## Exercise brief
How do the lines below between the ones holding "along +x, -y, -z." and "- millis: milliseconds", inclusive, read? Give them again exactly, with no other lines.

======

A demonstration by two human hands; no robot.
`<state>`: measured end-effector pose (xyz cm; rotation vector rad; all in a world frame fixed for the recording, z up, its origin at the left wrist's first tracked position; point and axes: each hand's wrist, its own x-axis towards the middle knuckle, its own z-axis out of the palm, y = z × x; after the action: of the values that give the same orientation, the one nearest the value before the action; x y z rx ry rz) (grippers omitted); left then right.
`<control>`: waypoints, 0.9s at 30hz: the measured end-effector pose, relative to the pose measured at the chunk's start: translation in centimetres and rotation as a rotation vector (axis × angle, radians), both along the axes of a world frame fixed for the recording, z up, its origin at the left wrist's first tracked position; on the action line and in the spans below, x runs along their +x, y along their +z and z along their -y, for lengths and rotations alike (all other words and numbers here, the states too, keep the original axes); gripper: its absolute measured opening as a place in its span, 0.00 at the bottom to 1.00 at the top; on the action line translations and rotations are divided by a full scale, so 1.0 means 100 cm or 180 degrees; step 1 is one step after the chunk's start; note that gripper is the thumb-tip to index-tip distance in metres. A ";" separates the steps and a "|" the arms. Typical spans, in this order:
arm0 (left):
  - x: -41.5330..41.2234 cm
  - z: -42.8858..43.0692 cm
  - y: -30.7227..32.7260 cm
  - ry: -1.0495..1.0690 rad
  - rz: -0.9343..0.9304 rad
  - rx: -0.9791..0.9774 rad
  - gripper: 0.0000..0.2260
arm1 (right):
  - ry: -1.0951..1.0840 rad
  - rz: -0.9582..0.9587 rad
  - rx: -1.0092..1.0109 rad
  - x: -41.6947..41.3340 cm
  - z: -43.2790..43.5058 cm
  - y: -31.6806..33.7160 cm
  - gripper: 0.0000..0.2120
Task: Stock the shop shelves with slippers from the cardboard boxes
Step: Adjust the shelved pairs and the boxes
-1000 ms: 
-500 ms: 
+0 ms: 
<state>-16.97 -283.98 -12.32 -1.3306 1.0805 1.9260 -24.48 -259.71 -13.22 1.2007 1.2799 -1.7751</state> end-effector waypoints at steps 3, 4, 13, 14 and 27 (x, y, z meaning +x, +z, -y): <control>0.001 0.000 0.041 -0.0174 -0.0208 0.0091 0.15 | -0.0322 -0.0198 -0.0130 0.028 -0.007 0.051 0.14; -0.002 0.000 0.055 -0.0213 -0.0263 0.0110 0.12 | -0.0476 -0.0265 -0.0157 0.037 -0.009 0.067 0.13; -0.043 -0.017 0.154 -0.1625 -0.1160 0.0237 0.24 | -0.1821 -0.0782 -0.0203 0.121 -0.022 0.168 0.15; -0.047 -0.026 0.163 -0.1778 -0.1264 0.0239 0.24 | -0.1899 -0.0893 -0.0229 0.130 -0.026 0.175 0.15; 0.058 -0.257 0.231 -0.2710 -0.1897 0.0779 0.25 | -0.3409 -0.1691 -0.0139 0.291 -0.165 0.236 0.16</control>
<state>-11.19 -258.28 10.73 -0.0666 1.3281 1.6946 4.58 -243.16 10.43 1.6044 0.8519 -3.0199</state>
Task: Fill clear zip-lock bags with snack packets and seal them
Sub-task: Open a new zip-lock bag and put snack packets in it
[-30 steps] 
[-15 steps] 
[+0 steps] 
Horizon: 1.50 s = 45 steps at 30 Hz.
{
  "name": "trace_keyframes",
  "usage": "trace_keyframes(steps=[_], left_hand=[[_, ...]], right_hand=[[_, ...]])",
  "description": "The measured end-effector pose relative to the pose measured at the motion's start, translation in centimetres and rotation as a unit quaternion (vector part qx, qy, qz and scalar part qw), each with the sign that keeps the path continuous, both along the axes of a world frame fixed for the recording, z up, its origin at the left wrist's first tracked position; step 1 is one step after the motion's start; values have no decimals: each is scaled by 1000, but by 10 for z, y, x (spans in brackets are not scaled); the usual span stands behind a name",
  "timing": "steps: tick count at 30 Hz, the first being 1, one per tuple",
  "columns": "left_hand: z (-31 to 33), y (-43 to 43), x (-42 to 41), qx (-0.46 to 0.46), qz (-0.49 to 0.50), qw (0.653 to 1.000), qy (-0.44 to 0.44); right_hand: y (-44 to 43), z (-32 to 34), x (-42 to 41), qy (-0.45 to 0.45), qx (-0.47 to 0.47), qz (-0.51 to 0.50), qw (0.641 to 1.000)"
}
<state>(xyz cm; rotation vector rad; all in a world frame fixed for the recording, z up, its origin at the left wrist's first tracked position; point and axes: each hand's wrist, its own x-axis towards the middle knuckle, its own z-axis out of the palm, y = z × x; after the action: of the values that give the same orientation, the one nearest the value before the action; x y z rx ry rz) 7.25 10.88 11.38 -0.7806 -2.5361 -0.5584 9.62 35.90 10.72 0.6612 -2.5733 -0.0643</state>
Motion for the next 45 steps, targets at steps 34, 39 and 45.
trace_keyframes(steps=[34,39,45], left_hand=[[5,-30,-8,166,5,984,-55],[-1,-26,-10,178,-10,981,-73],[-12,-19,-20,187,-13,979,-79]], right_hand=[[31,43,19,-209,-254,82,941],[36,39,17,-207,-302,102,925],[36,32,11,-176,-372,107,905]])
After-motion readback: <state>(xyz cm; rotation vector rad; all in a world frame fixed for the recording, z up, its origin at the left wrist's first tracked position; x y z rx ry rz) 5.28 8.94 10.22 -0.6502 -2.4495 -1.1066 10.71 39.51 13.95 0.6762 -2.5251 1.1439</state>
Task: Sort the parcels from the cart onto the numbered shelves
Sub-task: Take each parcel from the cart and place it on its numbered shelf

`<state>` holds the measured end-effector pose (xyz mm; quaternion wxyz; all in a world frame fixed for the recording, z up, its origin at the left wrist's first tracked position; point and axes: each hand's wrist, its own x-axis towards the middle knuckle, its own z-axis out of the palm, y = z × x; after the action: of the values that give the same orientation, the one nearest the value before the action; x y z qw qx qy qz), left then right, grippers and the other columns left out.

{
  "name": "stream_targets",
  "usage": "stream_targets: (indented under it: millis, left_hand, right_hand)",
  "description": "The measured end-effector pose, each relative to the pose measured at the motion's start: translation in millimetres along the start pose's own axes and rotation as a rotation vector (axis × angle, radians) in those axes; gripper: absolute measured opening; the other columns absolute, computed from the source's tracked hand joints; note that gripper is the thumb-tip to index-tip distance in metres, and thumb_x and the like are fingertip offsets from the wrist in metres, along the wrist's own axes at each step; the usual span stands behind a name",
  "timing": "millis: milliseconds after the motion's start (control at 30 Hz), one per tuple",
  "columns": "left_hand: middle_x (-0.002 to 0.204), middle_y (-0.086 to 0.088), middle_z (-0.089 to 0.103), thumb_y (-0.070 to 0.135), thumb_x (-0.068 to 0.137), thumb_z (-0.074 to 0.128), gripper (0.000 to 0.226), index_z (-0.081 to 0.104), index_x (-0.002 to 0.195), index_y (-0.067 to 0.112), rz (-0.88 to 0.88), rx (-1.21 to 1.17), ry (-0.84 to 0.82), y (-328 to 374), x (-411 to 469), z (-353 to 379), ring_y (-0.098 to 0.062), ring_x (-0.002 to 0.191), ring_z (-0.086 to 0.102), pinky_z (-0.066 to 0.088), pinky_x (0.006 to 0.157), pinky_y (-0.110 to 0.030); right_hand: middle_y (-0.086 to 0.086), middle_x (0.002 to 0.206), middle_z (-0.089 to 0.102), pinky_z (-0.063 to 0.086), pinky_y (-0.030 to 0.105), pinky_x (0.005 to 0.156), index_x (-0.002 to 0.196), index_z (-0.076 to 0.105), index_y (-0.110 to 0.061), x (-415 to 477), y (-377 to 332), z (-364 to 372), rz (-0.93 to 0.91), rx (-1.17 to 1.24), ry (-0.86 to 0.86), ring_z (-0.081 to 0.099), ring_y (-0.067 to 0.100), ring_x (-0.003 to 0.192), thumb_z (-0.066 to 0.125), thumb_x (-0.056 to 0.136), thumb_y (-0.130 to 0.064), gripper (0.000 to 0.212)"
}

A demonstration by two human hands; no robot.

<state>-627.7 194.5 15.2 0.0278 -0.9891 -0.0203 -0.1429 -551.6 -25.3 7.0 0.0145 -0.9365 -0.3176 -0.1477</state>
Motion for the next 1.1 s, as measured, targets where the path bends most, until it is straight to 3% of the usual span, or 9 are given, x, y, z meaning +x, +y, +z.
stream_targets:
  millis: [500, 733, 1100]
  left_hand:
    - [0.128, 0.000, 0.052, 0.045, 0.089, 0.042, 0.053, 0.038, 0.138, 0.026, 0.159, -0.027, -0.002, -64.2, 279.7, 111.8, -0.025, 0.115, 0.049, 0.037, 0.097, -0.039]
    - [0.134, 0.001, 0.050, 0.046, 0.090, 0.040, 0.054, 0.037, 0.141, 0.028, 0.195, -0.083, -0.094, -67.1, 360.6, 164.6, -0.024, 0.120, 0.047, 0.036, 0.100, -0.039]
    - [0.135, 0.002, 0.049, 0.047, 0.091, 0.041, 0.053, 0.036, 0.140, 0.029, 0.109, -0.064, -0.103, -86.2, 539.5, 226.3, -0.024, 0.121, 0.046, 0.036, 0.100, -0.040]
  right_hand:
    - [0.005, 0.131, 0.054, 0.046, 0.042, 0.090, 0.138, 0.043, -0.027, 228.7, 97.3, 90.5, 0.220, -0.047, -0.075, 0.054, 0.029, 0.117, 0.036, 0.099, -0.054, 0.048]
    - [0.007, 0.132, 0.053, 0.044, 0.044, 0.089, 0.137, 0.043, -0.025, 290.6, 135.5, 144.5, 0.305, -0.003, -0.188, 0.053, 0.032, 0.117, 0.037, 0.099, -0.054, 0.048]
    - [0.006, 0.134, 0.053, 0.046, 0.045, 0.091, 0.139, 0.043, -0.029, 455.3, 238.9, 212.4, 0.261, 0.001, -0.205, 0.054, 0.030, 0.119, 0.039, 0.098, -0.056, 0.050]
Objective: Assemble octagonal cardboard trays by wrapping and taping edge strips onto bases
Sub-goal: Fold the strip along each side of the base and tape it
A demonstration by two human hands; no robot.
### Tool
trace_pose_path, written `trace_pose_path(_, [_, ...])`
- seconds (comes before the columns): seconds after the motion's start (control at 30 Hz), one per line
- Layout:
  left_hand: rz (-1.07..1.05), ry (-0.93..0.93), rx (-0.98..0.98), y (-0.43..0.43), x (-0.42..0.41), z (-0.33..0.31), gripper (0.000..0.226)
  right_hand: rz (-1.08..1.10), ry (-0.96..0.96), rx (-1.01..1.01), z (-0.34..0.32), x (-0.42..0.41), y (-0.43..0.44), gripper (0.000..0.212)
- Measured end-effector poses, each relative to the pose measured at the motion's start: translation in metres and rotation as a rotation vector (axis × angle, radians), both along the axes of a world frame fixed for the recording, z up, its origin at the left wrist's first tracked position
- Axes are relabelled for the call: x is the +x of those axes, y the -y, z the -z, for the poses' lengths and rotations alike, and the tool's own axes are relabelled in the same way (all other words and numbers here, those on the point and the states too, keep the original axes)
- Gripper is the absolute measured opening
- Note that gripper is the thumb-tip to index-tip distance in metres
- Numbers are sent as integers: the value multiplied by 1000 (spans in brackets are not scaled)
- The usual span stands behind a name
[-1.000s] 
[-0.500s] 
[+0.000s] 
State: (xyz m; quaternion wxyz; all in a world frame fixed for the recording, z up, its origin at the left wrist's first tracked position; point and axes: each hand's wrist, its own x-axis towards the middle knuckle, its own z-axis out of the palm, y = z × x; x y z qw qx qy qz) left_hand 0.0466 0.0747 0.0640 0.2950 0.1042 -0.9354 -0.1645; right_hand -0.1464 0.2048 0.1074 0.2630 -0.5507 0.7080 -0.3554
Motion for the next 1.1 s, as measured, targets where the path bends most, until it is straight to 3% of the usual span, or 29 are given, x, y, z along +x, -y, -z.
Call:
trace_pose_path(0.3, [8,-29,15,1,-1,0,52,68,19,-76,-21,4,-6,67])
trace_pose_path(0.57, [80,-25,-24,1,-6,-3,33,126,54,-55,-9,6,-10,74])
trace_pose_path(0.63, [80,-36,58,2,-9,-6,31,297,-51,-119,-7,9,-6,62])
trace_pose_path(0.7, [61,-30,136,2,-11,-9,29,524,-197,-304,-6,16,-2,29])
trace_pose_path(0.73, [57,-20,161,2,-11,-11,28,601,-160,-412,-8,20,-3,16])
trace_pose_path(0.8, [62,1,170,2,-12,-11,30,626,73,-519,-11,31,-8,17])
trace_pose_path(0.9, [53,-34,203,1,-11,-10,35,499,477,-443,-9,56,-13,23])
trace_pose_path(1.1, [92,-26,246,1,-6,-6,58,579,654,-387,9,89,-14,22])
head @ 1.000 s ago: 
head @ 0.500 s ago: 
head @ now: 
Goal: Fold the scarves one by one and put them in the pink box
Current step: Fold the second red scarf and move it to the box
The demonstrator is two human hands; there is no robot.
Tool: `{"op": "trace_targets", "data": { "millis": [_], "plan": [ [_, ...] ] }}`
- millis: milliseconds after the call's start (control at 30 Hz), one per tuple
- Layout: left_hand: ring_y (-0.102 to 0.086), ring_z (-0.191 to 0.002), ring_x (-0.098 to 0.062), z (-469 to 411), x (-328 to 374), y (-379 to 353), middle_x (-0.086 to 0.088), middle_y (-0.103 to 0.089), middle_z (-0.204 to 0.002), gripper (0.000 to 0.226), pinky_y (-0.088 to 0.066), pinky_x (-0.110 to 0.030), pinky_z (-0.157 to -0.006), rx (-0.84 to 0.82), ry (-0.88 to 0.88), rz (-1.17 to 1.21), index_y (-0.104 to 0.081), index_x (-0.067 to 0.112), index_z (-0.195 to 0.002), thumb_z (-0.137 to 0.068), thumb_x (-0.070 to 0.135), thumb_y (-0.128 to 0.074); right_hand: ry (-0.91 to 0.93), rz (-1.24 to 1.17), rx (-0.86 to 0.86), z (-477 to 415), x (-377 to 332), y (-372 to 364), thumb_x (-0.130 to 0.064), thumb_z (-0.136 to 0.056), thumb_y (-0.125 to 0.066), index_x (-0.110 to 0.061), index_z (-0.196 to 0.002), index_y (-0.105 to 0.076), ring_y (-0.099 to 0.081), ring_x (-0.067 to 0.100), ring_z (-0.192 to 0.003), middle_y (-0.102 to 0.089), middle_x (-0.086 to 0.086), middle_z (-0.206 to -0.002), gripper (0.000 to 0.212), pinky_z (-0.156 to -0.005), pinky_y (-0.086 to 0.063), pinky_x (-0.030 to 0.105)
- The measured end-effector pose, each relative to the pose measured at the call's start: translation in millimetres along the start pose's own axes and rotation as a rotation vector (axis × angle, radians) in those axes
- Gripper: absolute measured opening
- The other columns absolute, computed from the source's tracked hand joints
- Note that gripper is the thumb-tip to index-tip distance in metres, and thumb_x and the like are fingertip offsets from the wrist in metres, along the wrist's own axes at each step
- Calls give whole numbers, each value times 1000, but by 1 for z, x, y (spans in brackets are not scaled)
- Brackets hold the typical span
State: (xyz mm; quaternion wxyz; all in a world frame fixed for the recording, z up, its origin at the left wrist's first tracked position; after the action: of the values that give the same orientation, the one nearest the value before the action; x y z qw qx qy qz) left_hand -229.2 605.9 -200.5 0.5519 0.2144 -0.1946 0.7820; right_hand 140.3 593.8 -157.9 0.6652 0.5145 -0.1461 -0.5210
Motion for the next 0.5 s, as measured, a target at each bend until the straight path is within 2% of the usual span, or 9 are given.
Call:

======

## Reply to the exercise
Motion for the next 1.1 s, as measured, targets where the path bends most, until it is straight to 3% of the usual span, or 29 are given, x, y, z along +x, -y, -z.
Call:
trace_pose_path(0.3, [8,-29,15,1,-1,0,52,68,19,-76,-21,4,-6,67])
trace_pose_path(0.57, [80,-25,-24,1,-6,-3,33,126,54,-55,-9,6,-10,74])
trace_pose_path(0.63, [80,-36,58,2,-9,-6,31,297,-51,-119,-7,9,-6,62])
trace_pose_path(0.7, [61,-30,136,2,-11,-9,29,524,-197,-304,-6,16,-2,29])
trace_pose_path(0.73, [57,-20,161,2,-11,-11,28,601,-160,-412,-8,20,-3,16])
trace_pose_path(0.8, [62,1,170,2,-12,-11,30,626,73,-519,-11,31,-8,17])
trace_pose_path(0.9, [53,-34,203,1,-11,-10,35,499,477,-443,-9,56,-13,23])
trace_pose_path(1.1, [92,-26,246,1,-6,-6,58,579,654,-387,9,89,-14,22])
head @ 1.000 s ago: 
head @ 0.500 s ago: 
head @ now: 
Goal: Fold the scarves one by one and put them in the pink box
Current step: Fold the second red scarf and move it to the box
The demonstrator is two human hands; there is no robot.
Tool: `{"op": "trace_targets", "data": { "millis": [_], "plan": [ [_, ...] ] }}`
- millis: milliseconds after the call's start (control at 30 Hz), one per tuple

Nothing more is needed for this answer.